心霊とは少し趣を異にするが、不思議な体験をしたのでここに書いておこうと思う。

令和2年(2020)3月22日、三連休を利用して鳥取、島根に行った帰りの事。
来る途中に車窓から見えていた「おにっ子ランド」(鳥取県西伯郡伯耆町)と山の上に立つ巨大な鬼の像(平成8年(1996)年3月建立、高さ18メートル、幅15メートル、奥行11メートル)が気になり、とうに閉園時間を過ぎているであろうことは分かっていたのだが、取り敢えず行ける所まで行ってみようと思い車で入口まで行ってみた。

鳥取県西伯郡伯耆町は日本最古の鬼伝説が残る土地で、177年(成務天皇47年)から191年頃、当地の鬼住山に拠った「大牛蟹」(おおうしがに)という鬼と孝霊天皇が戦ったという話が伝わっている。十数年の戦いを経て、大牛蟹は天皇軍により制圧されその軍門に下り、北の守りを任されたという。
(酒呑童子、茨木童子伝説の残る京都府福知山市大江町、温羅(うら)伝説(桃太郎の鬼退治伝説の基となったといわれる)の残る岡山県総社市黒尾、そしてここ大牛蟹伝説の残る鳥取県伯耆町溝口で日本三大鬼伝説の地というらしい。)

冬季(12月~3月)は休園期間ということらしく、入口にその旨が書かれたバリケードが置かれていた。
そこから少し山の方に向かうと、「鬼ミュージアム」(2007年 閉館)の上に巨大な鬼の像(高さ18メートル、幅15メートル、奥行11メートル)が立つ丘の上に着く。
薄暗い中見上げる鬼の姿はなかなか迫力がある。
時刻は23時前。しばらく鬼の像を見上げた後、家路を急ぐ。

少しばかり走ると、道路の横には雑木林が続いている。視界には対向車も後続車も無く、走っているのは私の車だけ。
街灯が在ったのか無かったのか、今となってははっきりとは覚えていないが、何か気味の悪い場所だなと思いつつ車を走らせていた。
「その辺りに首吊り死体がぶら下がっていても不思議じゃない感じ…」と助手席の妻に冗談交じりに話す。
(冗談っぽくは言ったが、実際には本当に首吊り死体でもあるんじゃないかと思うほど気味の悪い感じがしていた。)

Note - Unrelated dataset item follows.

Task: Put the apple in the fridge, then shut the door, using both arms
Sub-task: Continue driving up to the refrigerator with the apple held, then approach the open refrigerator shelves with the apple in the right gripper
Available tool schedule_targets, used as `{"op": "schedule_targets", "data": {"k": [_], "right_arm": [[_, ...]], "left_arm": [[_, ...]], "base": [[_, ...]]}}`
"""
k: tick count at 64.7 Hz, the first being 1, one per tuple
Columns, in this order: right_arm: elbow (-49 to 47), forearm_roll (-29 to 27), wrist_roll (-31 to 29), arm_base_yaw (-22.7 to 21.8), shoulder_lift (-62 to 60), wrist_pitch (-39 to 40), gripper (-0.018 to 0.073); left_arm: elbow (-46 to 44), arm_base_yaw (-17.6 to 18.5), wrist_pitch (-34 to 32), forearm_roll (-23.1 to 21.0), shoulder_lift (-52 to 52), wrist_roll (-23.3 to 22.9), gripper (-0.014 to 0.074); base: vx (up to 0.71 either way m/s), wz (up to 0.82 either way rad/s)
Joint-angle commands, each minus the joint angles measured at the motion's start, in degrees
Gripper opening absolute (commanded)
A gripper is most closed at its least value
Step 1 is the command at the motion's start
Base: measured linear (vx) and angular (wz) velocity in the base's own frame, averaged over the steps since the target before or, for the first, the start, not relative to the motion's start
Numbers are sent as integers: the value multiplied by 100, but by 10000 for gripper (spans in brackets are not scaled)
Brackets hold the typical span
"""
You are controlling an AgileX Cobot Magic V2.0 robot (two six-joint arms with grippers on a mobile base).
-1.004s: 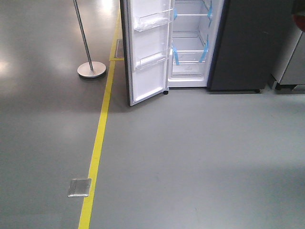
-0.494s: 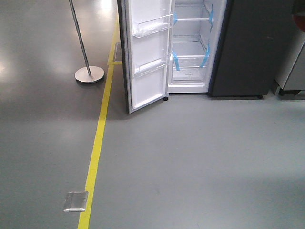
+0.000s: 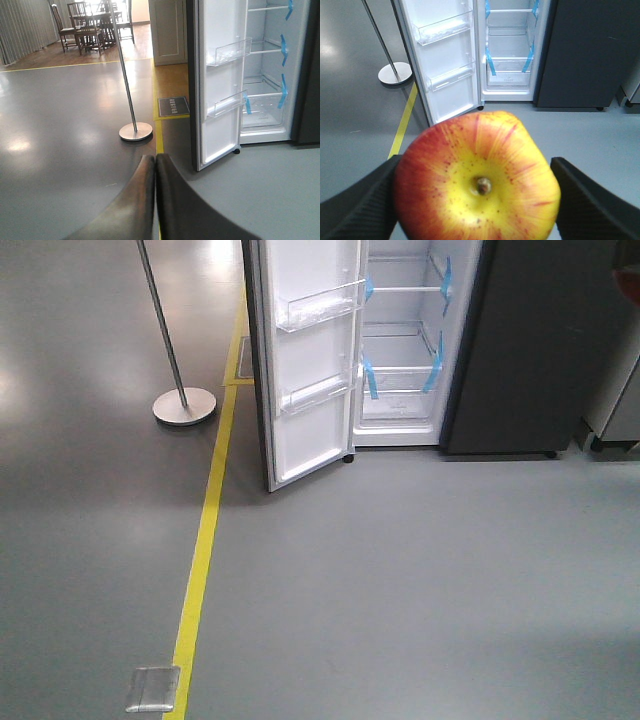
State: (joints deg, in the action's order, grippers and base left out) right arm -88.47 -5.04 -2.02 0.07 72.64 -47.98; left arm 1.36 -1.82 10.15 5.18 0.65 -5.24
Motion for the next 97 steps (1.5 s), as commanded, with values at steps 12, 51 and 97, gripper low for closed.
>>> {"op": "schedule_targets", "data": {"k": [12,51,97], "right_arm": [[-173,-6,-24,-7,-143,467,185],[-173,-6,-24,-7,-143,467,185],[-173,-6,-24,-7,-143,467,185]], "left_arm": [[-95,17,-433,0,87,-62,-6],[-95,17,-433,0,87,-62,-6],[-95,17,-433,0,87,-62,-6]], "base": [[12,2],[11,4],[9,2]]}}
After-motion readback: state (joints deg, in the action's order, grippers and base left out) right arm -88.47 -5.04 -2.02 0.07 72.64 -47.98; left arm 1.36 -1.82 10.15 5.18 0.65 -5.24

それから1~2分ほど後の事。突然、道路のセンターラインの上に何かが落ちているのが目に入った。
ライトの光に浮かびがったのは無造作に打ち捨てられたロープだった。

引っ越しのトラックか何かが落としていったものだろうか。単なる偶然なんだろうが、あまりにも気持ちの悪い体験だった。
もしかすると、鬼の悪戯だったのかも知れない。